What to work on: One number is the expected answer: the count of lines in the material below containing the word "data".

Records to use:
::::

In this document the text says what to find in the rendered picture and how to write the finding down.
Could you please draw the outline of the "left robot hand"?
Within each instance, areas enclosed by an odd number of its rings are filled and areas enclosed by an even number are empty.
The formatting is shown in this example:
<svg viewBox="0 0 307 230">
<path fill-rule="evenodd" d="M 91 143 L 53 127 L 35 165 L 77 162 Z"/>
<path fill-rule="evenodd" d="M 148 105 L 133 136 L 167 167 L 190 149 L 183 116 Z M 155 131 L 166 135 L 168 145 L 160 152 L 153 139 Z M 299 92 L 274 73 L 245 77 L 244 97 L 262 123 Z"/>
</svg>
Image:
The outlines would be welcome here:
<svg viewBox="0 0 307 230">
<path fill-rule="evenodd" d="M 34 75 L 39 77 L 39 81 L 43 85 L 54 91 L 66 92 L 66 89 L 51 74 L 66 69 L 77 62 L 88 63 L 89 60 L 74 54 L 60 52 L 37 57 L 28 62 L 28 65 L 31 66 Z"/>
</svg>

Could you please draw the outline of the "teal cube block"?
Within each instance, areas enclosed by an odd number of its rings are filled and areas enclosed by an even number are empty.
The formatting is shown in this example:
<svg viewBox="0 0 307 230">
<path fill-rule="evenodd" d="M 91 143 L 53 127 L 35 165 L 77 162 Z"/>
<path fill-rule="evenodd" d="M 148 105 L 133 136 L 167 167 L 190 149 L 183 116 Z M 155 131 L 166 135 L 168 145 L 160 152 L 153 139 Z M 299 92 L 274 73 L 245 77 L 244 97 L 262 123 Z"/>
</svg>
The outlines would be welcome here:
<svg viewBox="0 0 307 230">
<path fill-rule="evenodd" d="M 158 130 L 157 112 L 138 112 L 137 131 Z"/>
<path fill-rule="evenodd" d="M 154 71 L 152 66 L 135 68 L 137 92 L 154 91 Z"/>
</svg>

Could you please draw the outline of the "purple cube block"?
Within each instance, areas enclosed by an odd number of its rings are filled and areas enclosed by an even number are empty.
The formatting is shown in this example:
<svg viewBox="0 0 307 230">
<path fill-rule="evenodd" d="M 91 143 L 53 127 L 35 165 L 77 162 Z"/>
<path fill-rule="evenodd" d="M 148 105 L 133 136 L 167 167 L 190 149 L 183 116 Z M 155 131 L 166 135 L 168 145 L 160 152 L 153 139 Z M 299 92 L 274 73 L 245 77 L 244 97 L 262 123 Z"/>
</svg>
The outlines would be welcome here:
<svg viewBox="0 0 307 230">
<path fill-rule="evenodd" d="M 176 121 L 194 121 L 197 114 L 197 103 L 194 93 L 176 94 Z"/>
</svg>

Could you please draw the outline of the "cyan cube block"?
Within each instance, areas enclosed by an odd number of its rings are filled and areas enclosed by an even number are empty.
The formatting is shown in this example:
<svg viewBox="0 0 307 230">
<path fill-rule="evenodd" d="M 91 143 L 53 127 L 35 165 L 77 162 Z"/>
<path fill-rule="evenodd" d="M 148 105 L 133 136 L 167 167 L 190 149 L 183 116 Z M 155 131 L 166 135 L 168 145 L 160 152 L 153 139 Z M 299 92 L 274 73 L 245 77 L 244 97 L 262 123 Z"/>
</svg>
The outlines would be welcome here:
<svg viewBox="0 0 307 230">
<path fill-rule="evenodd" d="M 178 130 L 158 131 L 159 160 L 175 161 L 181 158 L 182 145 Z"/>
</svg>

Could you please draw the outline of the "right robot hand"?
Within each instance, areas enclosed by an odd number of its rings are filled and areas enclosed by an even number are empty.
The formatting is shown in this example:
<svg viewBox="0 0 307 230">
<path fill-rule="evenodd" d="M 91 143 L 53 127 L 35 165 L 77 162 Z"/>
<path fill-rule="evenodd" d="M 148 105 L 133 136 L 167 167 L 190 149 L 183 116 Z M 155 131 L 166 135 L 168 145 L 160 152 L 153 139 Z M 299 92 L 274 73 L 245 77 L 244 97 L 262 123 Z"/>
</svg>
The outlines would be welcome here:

::::

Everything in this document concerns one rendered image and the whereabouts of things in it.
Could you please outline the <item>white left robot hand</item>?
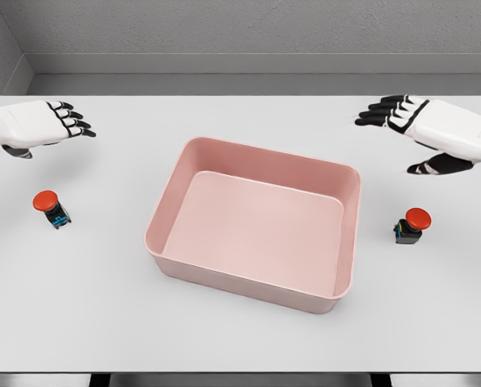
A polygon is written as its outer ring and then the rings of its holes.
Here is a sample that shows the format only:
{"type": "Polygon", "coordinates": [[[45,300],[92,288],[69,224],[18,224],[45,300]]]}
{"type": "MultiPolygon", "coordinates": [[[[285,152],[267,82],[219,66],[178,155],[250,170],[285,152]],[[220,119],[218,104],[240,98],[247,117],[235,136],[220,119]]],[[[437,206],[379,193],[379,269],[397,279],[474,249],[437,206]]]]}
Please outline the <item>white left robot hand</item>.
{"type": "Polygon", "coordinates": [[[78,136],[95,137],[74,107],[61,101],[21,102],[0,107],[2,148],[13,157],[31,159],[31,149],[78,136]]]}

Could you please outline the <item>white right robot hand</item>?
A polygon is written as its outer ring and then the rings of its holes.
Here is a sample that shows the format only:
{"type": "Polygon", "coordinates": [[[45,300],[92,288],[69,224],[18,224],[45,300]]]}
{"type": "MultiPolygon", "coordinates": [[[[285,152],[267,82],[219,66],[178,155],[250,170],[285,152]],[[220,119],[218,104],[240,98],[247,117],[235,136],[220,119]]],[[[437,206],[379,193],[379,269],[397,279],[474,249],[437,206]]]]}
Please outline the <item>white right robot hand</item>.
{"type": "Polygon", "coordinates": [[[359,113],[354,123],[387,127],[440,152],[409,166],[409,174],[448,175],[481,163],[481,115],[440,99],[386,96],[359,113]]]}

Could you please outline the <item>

::::

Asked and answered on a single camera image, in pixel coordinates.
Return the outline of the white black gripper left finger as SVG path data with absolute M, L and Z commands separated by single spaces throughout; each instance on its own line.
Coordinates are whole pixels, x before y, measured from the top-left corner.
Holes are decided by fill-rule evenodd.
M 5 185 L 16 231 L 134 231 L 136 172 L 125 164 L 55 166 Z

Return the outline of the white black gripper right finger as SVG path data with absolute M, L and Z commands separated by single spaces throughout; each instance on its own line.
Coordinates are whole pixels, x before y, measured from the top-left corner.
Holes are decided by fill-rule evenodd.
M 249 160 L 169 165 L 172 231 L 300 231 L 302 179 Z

::::

Solution to this exercise: 2